The earliest fur traders in North America were French explorers and fishermen who arrived in what is now Eastern Canada during the early 1500's. Trade started after the French offered the Indians kettles, knives, and other gifts as a means to establish friendly relations. The Indians, in turn, gave pelts to the French. By the late 1500's, a great demand for fur had developed in Europe. This demand encouraged further exploration of North America. The demand for beaver increased rapidly in the early 1600's, when fashionable European men began to wear felt hats made from beaver fur. Such furs as fox, marten, mink, and otter also were traded.

In 1608, the French explorer Samuel de Champlain established a trading post on the site of the present-day city Quebec. The city became fur-trading center. The French expanded their trading activities along the St. Lawrence River and around the Great Lakes. They eventually controlled most of the early fur trade in what became Canada. The French traders obtained furs from the Huron Indians and, later, from the Ottawa. These tribes were not trappers, but they acquired the furs from other Indians. The French also developed the fur trade along the Mississippi River.

During the early 1600's, English settlers developed a fur trade in what are now New England and Virginia. English traders later formed an alliance with the Iroquois Indians and extended their trading area from Maine down the Atlantic Coast to Georgia.

European business companies handled a large number of the furs shipped from North America during the 1600's and 1700's. The most famous of these firms, the Hudson's Bay Company, was established in 1670. It was founded by a group of English merchants, with the help of two French fur traders. The English government gave the company sole trading rights in what is now the Hudson Bay region.

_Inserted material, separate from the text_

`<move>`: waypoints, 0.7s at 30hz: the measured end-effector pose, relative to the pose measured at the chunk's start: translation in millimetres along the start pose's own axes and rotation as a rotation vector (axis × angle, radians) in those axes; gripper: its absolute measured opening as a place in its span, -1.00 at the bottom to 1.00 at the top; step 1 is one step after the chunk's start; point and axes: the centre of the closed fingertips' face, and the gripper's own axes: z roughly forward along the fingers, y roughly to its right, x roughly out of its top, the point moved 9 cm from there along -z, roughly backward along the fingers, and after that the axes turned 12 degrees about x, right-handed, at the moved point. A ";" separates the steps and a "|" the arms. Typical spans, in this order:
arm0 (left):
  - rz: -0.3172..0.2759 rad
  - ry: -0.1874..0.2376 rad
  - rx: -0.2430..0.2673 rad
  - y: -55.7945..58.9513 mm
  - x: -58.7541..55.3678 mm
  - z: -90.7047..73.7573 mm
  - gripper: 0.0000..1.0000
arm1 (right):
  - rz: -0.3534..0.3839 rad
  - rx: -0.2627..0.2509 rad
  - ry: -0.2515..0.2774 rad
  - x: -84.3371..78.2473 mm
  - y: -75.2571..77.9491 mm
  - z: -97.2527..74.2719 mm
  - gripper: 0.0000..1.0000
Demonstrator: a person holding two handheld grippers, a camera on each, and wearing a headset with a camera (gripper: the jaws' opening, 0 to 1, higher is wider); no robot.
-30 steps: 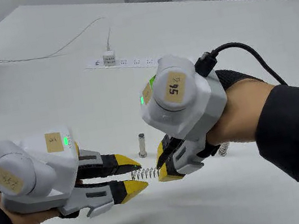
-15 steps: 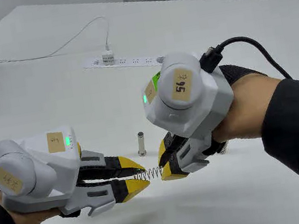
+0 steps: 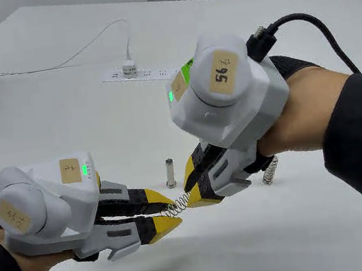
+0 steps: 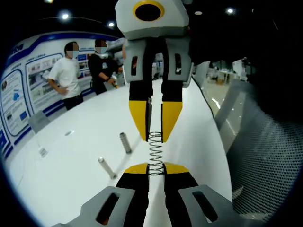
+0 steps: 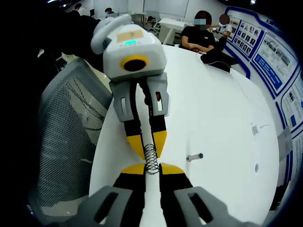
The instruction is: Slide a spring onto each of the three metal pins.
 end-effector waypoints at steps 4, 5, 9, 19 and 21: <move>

During the 1700's, French and British fur traders competed bitterly over trading rights in the region between the Allegheny Mountains and the Mississippi River. This competition, plus other conflicts between the two nations, led to the French and Indian war in 1754. Great Britain won the war in 1763 and took over France's colonial empire in North America.

In 1783, British merchants in Montreal founded the North West Company to compete with the Hudson's Bay Company. The traders of the new firm were called "Nor Westers." They led many daring expeditions in search of fur in far western Canada. However, the company failed financially and, in 1821, merged with the Hudson's Bay Company.